25 March 2011

TUC demonstration: Saturday 26 March 2011

On Saturday 26 March 2011 there will a TUC organised march through London to protest against the cuts in public services which are promoted by the coalition government.

The immediate aims of the demonstration are twofold. First, a large demonstration will send a message to the government, indicating the level of organised opposition to Tory/Lib Dem policy. This pressure will hopefully push the government into mitigating the effects of some of the measures. Second, the protest will provide an opportunity for ordinary working people to organise and through their organisation become stronger and more confident in their opposition to the government.

One issue of contention is the high level of TUC cooperation with the police, perhaps even to extent that the police are organising the march with the TUC as a junior partner.

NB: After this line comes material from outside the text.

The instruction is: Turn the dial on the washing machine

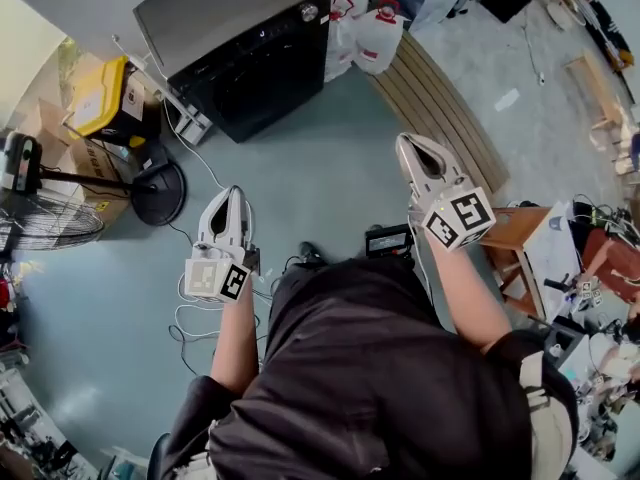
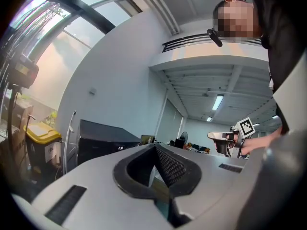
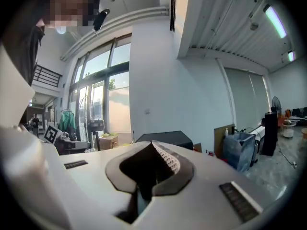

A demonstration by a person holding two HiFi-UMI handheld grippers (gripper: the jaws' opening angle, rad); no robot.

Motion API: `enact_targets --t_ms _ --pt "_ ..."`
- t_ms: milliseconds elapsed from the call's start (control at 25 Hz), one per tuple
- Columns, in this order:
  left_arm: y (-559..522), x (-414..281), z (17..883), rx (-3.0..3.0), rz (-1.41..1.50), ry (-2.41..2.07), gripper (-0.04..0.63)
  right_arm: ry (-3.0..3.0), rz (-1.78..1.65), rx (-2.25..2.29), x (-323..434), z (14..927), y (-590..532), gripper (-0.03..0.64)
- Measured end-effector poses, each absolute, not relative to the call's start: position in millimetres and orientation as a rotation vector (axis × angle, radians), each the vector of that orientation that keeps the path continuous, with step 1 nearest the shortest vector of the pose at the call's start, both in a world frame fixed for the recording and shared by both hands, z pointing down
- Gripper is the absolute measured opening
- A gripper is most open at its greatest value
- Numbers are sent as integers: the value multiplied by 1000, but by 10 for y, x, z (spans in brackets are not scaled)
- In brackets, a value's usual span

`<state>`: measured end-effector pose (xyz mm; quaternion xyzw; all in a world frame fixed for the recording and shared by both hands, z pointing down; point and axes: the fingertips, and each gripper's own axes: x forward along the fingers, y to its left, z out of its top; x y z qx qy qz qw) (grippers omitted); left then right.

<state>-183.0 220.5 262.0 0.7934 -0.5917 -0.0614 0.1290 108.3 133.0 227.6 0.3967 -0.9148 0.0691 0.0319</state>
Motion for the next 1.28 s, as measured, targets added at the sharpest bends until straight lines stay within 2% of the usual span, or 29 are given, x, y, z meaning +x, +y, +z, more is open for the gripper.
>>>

The merits of this are unclear. On the one hand, cooperation with the police may prevent the demonstration descending into mayhem. Chaos and widescale damage do little to advance the arguments of the left; and the acrimony resulting from such an outcome would deepen rifts in the left.

Yet full compliance with the police also carries dangers. There can be little doubt that the default position of the police is to oppose the demonstrators and to perceive themselves as serving the will of government, corporate power and authority. To that extent, everything that they do will be to frustrate and mitigate the purposes of the demonstrators. FIT officers will be collecting data on everyone, and the stage will be set for even more repressive policing in the future.

That be as it may, the main point is to have a large and successful demonstration on Saturday.

Police and anarchist strategy

The police do indeed face a dilemma with this march.

In the case of the student demonstrators the main aim of policing was to kettle and beat protesters with the purpose of intimidating people against protesting.

This cannot be the strategy tomorrow. The police will wish to keep their legitimacy in the eyes of the many ordinary trade unionists and working people, who will be demonstrating. Therefore, they will go to some lengths to avoid heavy repressive policing.

One strategy of the anarchists will be to provoke the police into heavy-handed behaviour with the very purpose of discrediting them. I think this strategy is mistaken: first because it will fail, and second because, in so far as it is successful, it will only deter ordinary people from taking to the streets in the future.